/---

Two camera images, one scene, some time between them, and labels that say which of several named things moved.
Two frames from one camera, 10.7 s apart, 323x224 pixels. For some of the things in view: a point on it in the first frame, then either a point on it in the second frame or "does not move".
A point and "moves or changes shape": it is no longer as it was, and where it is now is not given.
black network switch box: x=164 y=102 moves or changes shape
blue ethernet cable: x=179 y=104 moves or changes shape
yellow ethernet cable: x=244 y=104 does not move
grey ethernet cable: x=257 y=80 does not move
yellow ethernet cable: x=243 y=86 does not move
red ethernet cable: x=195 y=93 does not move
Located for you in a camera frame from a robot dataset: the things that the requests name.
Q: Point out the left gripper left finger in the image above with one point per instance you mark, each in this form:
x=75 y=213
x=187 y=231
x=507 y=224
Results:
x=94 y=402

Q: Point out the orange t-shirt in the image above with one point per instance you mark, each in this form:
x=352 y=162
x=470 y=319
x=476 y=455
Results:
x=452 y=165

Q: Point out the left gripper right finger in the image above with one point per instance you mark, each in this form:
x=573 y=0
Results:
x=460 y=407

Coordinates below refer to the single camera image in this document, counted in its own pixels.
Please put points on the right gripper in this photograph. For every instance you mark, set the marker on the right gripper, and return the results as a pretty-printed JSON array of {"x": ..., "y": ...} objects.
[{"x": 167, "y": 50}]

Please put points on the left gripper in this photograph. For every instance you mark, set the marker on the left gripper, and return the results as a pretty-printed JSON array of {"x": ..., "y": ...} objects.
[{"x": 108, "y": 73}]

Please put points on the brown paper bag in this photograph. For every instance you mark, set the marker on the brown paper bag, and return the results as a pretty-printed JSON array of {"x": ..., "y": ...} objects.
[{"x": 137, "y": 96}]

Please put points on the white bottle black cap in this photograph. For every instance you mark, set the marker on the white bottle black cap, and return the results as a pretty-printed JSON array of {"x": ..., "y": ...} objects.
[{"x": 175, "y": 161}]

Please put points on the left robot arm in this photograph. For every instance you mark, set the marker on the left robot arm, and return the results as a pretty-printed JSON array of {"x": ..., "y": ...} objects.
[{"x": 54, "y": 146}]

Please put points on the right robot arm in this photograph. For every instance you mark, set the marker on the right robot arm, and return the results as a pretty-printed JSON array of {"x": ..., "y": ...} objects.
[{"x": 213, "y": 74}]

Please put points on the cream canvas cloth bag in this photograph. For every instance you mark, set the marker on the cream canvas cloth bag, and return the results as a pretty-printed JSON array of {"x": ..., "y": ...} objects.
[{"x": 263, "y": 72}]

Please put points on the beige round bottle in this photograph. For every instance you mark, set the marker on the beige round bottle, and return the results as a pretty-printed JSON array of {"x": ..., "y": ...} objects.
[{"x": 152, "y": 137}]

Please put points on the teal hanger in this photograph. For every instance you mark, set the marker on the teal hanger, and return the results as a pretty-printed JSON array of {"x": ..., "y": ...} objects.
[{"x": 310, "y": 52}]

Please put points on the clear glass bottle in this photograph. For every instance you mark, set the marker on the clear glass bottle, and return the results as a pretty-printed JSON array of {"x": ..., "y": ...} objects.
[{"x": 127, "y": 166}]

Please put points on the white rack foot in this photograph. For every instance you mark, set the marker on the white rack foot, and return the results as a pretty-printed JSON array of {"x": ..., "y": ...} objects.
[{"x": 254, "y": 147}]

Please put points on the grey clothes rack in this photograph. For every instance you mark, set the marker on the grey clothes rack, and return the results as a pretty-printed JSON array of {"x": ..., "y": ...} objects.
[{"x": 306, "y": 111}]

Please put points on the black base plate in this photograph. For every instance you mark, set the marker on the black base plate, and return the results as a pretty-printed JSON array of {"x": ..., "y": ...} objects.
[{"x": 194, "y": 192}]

\---

**Exercise:** Only lines with the word "pixels" go in the answer. Take them all from the entries above.

**Output for this task:**
Two frames from one camera, 10.7 s apart, 323x224 pixels. For some of the things in view: a point on it in the first frame, then either a point on it in the second frame or "does not move".
Coordinates below refer to the single camera image in this document, counted in its own pixels.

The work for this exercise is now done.